───── Data extract ─────

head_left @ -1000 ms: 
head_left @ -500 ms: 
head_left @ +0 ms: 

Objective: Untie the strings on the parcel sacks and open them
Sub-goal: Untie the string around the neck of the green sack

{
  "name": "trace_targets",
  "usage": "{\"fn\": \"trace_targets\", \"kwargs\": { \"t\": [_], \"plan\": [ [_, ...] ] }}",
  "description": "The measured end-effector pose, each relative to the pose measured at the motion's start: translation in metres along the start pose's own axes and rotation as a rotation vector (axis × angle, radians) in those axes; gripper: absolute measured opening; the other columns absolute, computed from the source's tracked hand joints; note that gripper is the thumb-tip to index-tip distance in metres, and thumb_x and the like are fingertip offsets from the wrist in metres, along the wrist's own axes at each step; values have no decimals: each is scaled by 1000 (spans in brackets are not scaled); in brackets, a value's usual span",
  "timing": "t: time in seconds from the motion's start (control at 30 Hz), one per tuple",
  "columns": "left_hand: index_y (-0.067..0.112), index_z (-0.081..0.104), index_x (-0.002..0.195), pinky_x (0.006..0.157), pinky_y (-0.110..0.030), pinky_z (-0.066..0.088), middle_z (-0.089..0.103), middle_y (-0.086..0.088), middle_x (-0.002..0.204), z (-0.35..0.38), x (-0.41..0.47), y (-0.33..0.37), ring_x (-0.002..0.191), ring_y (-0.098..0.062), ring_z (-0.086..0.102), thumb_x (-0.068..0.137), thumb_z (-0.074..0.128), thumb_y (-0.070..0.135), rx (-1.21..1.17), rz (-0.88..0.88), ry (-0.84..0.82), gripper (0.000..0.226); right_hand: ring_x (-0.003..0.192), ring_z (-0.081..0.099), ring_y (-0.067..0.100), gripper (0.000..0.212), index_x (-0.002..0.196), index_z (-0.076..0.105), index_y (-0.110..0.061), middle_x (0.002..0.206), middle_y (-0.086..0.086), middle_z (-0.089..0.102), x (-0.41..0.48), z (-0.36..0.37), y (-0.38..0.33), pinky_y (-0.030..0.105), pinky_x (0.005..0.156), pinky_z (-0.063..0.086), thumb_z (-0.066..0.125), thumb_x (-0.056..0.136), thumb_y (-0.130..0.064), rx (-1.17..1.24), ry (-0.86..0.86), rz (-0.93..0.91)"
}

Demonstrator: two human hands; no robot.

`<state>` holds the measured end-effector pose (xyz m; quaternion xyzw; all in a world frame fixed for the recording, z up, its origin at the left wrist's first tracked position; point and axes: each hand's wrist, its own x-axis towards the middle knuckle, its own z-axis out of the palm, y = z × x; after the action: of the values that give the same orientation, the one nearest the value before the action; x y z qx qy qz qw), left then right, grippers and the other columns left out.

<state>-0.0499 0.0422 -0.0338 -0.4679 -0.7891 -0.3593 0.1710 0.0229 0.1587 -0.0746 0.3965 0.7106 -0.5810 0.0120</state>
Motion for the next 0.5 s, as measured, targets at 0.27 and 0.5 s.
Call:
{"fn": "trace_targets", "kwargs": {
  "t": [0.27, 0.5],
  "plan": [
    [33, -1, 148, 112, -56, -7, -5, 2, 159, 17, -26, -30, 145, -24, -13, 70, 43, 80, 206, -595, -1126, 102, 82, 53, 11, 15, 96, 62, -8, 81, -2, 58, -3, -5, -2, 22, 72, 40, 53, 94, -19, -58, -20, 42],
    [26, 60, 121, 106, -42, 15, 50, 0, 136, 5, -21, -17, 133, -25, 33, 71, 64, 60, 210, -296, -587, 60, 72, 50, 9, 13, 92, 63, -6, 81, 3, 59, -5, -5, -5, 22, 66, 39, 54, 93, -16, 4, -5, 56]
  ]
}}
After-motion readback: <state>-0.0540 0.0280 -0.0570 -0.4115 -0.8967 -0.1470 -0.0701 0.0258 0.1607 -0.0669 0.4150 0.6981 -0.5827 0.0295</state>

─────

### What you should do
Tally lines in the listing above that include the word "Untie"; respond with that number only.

### Output below
2